When talking to the players, many mention Brendan Stroud. He wasn’t just a teammate, he was a friend. A mentor. An inspiration.
Stroud was instrumental in the start up of the league and became the captain-coach of Collingwood. Most of the players were introduced to the league via Stroud.
“Brendan rang me one day to tell me he’d drafted me to Collingwood,” says Paddle.
Stroud took Collingwood to premiership glory in 2018, but in 2020 he was diagnosed with cancer.
Such was his love of the game and his team that he continued to play and coach. He never let on to teammates how bleak his prognosis was. There was a flag to win.
The night before the Grand Final Brendan Stroud lost his fight with cancer. Remarkably, he’d played the previous week.
The team found out the tragic news on the morning of the Grand Final he was to lead them into.
“It was terrible,” Razon says.
“I knew Brendan for four years and he was my mentor. You see someone three or four times a week and you develop a bond and mateship.”
It was only a late decision for the Grand Final to actually go ahead.
“The Collingwood staff came along that morning to make sure we were OK, let alone get on the court.”
The Pies won a nail biting game with old rival Essendon by five points, watched by AFL players Jordan Roughead, Mason Cox and Steele Sidebottom.
“We won on pure adrenaline and emotion,” Razon says.
Paddle says it was a day like no other, that Stroud would have taken immense pride in.
“It was a very tough day, but one of the greatest things to be a part of, to overcome it all. It was an amazing day,” Paddle says.
*****
Midway through training the players huddle and discuss the weekend’s tactics and prospects.
They take on St Kilda at Boroondara Sports Complex in Balwyn North on Sunday in an elimination semi final and if they get through that, they’ll play the winner of Essendon v Hawthorn later in the day.
Top of the ladder Richmond awaits the following Sunday in the grand final for whoever reigns supreme this week. Can Collingwood compete with them if they get there?
“Richmond are the team to beat,” Paddle says.
“But we drew with them earlier in the year, so our best footy is up there, as long as we play our best, fingers crossed.”

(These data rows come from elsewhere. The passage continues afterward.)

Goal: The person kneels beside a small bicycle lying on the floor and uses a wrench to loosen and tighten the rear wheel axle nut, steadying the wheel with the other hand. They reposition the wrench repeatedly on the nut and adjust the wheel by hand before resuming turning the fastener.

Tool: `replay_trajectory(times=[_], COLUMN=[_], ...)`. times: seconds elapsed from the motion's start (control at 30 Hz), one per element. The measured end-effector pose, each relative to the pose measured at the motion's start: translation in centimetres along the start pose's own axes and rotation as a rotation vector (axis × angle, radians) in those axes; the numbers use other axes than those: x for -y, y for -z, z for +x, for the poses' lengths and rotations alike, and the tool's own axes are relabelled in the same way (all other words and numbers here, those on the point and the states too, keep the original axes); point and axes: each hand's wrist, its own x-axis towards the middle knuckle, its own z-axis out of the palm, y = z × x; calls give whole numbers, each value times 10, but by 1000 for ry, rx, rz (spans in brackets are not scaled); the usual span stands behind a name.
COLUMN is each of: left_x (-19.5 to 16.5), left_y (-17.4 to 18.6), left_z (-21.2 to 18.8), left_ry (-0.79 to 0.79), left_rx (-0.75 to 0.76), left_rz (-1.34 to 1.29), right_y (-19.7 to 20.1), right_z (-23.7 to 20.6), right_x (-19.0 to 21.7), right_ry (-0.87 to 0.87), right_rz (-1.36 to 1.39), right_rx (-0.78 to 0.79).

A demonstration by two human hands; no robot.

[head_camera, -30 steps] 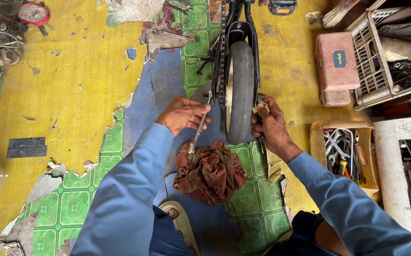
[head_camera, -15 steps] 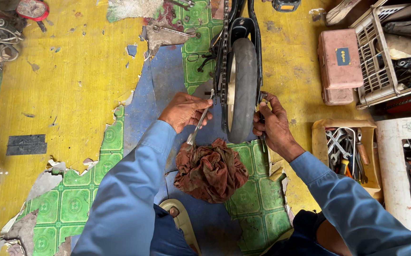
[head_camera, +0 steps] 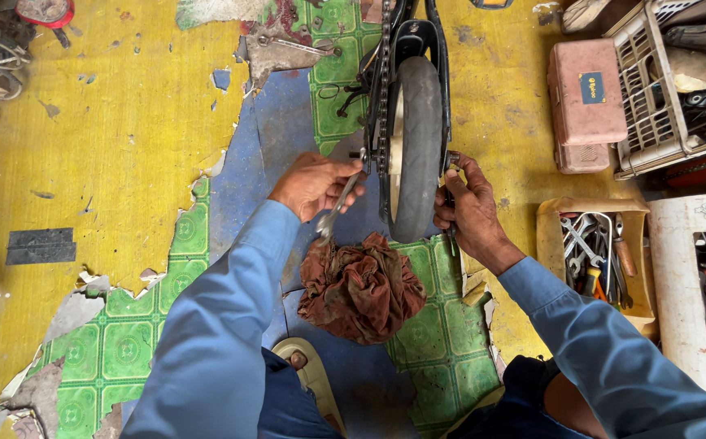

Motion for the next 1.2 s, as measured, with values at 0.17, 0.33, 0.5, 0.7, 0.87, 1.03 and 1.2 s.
replay_trajectory(times=[0.17, 0.33, 0.5, 0.7, 0.87, 1.03, 1.2], left_x=[7, 8, 8, 11, 11, 12, 22], left_y=[-1, -3, -3, -3, -3, -2, -5], left_z=[-2, -5, -4, -1, 0, 0, 3], left_ry=[15, -18, -22, -73, -57, -54, -77], left_rx=[-56, -54, -57, -17, 43, 93, 15], left_rz=[67, 119, 193, 215, 238, 202, 244], right_y=[-4, -8, -9, -8, -8, -8, -12], right_z=[-3, -6, -7, -7, -7, -7, -6], right_x=[6, 12, 15, 17, 17, 17, 16], right_ry=[-2, -3, -19, -19, -23, -23, -23], right_rz=[-16, -15, 14, 4, 8, 13, 19], right_rx=[-2, 1, 3, 6, 6, -1, -15])
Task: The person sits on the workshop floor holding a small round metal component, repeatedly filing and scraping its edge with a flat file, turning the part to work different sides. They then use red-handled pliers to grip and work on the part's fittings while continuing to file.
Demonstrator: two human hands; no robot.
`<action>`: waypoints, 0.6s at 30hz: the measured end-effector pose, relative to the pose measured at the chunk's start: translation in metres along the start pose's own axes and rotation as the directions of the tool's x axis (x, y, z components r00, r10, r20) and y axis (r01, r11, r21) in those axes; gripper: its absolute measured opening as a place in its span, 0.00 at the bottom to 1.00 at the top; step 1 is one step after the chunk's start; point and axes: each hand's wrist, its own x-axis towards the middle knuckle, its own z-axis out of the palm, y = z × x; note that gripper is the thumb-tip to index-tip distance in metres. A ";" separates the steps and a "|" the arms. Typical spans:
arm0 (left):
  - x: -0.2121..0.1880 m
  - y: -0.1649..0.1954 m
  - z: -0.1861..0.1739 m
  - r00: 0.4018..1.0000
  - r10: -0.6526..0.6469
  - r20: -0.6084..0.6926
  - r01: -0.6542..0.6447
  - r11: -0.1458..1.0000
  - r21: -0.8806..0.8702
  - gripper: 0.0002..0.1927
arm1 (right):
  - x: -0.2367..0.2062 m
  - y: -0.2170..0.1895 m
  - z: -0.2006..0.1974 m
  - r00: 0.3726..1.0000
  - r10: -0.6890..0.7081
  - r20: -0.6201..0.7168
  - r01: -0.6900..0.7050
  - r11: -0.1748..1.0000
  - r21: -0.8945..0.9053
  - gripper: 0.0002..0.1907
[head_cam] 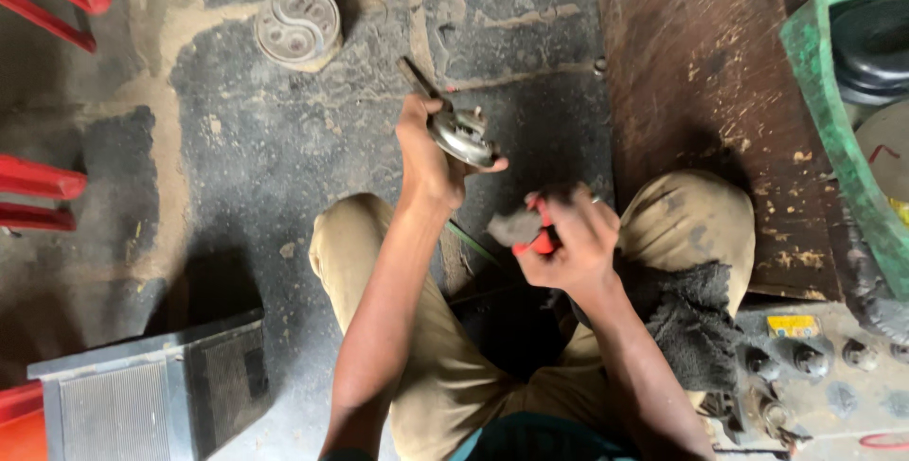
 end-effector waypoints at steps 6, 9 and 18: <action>-0.009 0.008 0.000 0.998 0.064 0.024 -0.064 0.998 0.021 0.19 | 0.003 -0.002 -0.004 0.991 0.129 -0.038 -0.130 0.991 -0.030 0.16; -0.011 0.012 -0.004 0.999 0.013 0.030 -0.012 1.000 -0.021 0.19 | 0.006 -0.005 -0.003 0.991 -0.093 -0.093 0.100 0.992 0.075 0.17; -0.009 0.012 -0.007 0.988 0.144 0.048 -0.145 0.989 0.022 0.26 | -0.010 -0.011 0.007 0.937 0.342 0.076 -0.350 0.920 0.178 0.21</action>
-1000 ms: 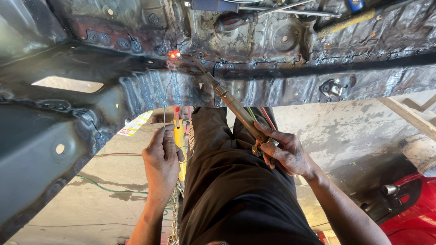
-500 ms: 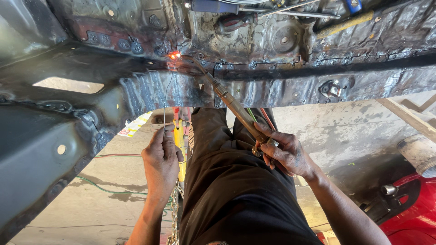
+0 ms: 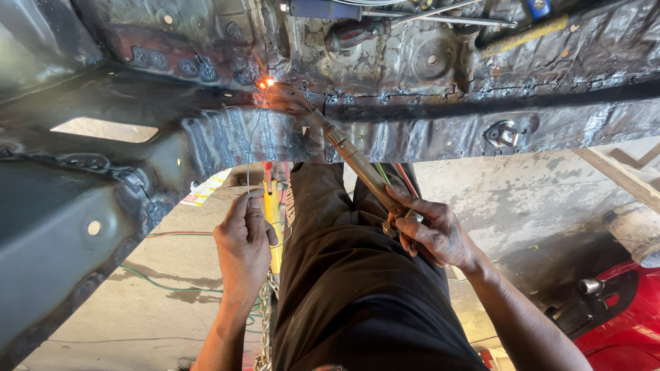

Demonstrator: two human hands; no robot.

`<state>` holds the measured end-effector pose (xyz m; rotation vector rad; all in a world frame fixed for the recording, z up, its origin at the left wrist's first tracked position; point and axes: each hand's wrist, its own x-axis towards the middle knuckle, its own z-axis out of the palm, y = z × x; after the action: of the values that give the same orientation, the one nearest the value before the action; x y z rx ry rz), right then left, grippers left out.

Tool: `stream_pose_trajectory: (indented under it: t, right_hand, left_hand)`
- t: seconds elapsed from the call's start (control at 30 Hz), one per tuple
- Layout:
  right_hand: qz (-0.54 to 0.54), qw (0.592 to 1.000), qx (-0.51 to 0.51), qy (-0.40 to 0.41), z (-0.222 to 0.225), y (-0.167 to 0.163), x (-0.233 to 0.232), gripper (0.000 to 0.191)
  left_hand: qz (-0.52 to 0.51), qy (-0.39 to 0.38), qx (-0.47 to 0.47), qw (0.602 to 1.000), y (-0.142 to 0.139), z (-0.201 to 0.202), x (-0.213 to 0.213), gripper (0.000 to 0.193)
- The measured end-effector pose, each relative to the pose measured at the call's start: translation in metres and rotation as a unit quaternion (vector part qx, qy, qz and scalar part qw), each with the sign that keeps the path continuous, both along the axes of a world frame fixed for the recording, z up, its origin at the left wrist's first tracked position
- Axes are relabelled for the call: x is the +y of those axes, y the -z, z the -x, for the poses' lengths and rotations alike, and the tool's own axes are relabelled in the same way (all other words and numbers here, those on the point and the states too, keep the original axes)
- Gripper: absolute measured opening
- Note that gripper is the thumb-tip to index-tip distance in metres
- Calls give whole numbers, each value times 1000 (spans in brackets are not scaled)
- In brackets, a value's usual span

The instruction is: The person uses a welding torch and filler wire to weld seams on the underside of a car frame. They feed the wire into the molten pool while moving the torch along the joint, creating a continuous weld bead.

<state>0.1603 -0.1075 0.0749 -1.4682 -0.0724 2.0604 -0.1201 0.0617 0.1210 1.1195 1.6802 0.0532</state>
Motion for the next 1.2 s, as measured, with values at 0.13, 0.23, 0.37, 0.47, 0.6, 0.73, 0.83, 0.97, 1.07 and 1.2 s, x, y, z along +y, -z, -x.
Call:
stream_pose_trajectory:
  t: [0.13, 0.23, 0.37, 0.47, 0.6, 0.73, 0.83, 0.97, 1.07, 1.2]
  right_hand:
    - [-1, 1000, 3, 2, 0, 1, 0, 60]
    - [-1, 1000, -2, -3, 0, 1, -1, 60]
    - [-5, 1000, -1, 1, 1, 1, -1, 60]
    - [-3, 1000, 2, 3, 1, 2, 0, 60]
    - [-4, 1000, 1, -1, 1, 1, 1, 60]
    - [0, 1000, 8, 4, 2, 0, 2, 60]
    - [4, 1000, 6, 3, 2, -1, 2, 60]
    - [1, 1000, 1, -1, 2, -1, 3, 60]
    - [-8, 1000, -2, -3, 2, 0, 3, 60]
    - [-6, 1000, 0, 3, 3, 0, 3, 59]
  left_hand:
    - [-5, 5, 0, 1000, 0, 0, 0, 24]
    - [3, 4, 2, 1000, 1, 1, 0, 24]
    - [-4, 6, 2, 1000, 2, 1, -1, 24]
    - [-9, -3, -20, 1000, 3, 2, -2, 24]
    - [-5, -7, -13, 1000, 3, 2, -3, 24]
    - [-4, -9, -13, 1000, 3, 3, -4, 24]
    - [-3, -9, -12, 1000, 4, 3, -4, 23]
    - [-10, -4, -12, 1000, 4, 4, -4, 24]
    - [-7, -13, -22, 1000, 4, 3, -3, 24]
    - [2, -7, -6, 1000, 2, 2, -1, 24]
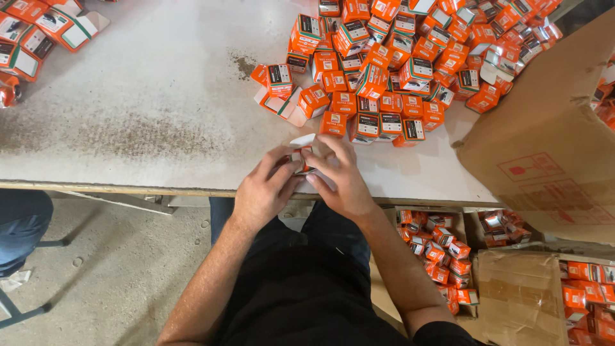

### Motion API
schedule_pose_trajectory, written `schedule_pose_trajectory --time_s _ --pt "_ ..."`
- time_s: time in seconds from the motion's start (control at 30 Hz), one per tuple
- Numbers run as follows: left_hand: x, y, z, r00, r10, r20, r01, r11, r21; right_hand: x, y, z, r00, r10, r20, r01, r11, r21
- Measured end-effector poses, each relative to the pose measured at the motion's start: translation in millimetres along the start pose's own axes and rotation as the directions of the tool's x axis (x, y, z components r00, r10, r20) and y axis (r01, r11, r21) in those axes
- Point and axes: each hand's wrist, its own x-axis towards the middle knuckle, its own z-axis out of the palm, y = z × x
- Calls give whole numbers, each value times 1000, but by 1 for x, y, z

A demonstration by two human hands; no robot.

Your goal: The person picks up small orange product boxes from a pile on the worktable, opens and folds the cartons by hand, and places the finished boxes into a large cardboard box beside the table, repeating the cycle one box at a time.

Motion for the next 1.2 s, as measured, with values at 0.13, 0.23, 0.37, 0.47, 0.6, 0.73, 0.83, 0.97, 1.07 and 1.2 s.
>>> schedule_pose_trajectory --time_s 0.13,0.23,0.37,0.47,0.6,0.73,0.83,0.97,1.07,1.2 --pt "-1 -2 -1 998 -48 26 50 995 -82 3 0 5 1000 -8 -8 9 996 91" --pt "1 -3 -2 998 57 28 -56 998 -43 1 -3 5 995 96 11 -96 957 274" --pt "0 -4 0 999 39 34 -37 997 -72 2 -6 0 903 417 107 -426 831 357" --pt "-4 -5 2 999 -14 45 18 995 -101 3 -6 -5 999 19 41 -28 973 228" --pt "-6 -7 2 999 -15 38 19 994 -104 1 -9 -5 998 36 45 -44 979 198" --pt "-4 -7 2 999 -21 44 26 992 -124 -1 -9 2 994 106 -14 -99 967 234" --pt "-3 -7 1 999 0 49 7 991 -136 -3 -7 5 998 44 -41 -37 987 157" --pt "-2 -7 -1 997 79 24 -76 992 -98 -5 -7 7 997 48 -61 -41 992 120" --pt "-2 -6 -1 998 46 45 -40 993 -115 -6 -8 8 996 49 -72 -39 991 132" --pt "-2 -4 -1 995 65 70 -60 996 -67 -4 -10 3 999 6 -32 -4 997 76"
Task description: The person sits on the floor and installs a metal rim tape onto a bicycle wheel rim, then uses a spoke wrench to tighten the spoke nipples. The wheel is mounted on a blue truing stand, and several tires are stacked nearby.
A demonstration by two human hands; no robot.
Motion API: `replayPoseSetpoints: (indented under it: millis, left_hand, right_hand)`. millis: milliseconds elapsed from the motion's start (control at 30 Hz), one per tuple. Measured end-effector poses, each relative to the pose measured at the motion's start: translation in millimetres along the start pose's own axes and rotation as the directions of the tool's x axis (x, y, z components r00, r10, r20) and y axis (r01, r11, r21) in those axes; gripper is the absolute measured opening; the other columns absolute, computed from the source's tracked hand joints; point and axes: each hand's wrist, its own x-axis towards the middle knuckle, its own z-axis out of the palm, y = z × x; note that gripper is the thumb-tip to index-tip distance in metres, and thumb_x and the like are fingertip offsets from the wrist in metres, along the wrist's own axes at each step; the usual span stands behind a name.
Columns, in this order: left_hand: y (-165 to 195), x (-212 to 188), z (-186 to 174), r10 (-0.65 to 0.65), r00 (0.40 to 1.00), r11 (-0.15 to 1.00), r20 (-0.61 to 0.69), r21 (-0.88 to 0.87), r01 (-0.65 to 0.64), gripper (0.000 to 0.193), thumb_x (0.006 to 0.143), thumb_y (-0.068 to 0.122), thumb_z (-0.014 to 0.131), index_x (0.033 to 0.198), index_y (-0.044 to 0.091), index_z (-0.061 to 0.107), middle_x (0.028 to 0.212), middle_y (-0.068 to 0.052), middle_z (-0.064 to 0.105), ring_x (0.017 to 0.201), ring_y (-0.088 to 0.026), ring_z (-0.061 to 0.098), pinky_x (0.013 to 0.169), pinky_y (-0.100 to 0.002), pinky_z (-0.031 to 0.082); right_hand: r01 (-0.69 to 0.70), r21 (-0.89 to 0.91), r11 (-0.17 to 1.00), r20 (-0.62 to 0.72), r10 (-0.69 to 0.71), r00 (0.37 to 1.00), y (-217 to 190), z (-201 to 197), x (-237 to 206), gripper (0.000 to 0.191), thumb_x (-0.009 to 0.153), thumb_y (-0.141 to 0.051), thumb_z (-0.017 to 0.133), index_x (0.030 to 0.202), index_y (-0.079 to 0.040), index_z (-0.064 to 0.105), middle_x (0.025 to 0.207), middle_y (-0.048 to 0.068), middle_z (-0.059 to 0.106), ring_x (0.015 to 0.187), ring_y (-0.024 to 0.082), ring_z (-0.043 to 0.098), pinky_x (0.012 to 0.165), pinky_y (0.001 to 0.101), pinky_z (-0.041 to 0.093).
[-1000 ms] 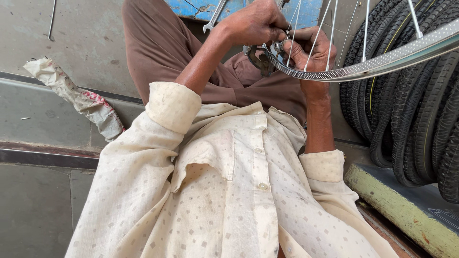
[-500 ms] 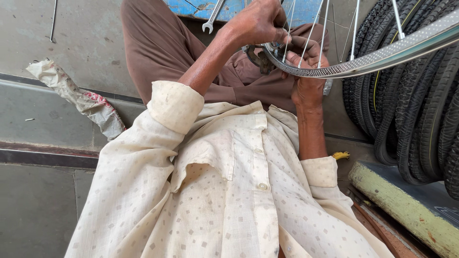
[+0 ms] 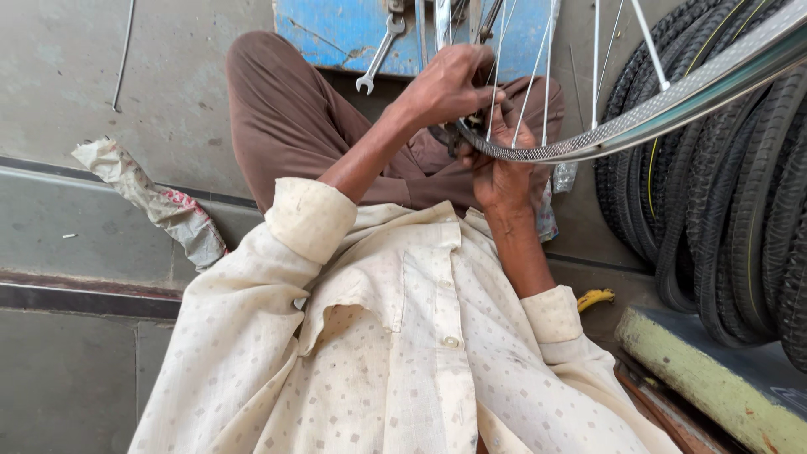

While the public attention of the Collingwood Football Club’s legion of fans this week is focused on its men’s final against Fremantle, inside the club the commitment to all its teams is genuine.
“For over 100 years, Collingwood encompassed only men’s football teams,” Collingwood CEO Mark Anderson tells CODE Sports.
“We are proud that today we are a more diverse and inclusive club with eight teams who represent the Magpies.
“It doesn’t matter who you are, you can aspire to play for Collingwood.”
The connection with the wheelchair-bound community is deep at Collingwood. One of Collingwood’s most legendary families are the Roses.
Bob was one of its greatest ever players and coaches, his son Robert had played VFL football for Collingwood and Footscray and had shown even more promise in a burgeoning state cricket career.
A car accident left him a quadriplegic the week after his 22nd birthday, having a lasting effect on the club.
“Since 1999 we’ve supported the Robert Rose Foundation for people living with spinal cord injuries,” says Anderson.
“Our wheelchair team is in some ways an extension of that commitment and a further tribute to the Rose family for the indelible mark they left on our club and the broader Melbourne community.”
That support is not lost on the players that will wear the black and white this weekend, indoors.
“It’s the most famous club in Australia,” says Razon.
“And I can’t express how much that it’s a family-oriented club. The support we’ve received is fantastic.”
The effect of becoming a fully fledged Magpie has even resulted in Paddle doing the unthinkable.
“I was a Richmond supporter but now I find myself supporting the Collingwood AFL team.
“They’ve indoctrinated me,” he laughs.